A Scientific Voyage in the Southern Hemisphere and Around the World Executed Successively on Board the King's Corvette Uranie and His Majesty's Corvette La Physicienne During the Years 1817, 1818, 1819, and 1820
Auteur : Paul Gaimard
Date de publication : 2025
Éditeur : Boydell Press
Nombre de pages : 478
Résumé du livre
For the European powers, the departure of the French corvette Uranie from Toulon in 1817 arguably marked the end of their Age of Exploration. The continents and larger islands had all been discovered and their coastlines and harbours had been mapped, and most of the places visited by the corvette were already European colonies. The avowed aims of the expedition were scientific. Gravity and magnetic fields were to be measured natural history specimens were to be collected and described, and primitive societies were to be visited and studied.
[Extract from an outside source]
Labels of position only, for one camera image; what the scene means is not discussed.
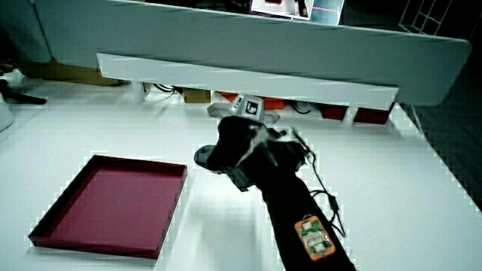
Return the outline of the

The voyage culminated in a shipwreck that stranded the entire ship's company for three months on the (then uninhabited) Falkland Islands. Seven months before that calamity, as the Uranie was leaving the Marianas, the junior of the two surgeons on board, Joseph-Paul Gaimard, made his final entry in the pages of a large notebook that had been issued to him at the start of the voyage. The first entries had recorded advice for him related to his medical duties and lists of the relevant stores taken on board, but it was the practice at the time on French expeditions for the medical officers to b responsible also for parts of the scientific work, which for the surgeons meant principally zoology and anthropology. Gaimard recorded the advice and instructions he received for those duties also, and then, with almost four hundred pages to spare, he began to write a diary. Not even his friends ever claimed that was a systematic or organized observer, and what he produced was a strange, but often fascinating, mix of straightforward narrative, lists of stores and samples, records of dynamomentric measurements on peoples encountered, and extracts from material located in colonial libraires. It provides an unusual perpsective on the global circumnavigations of the early nineteenth century.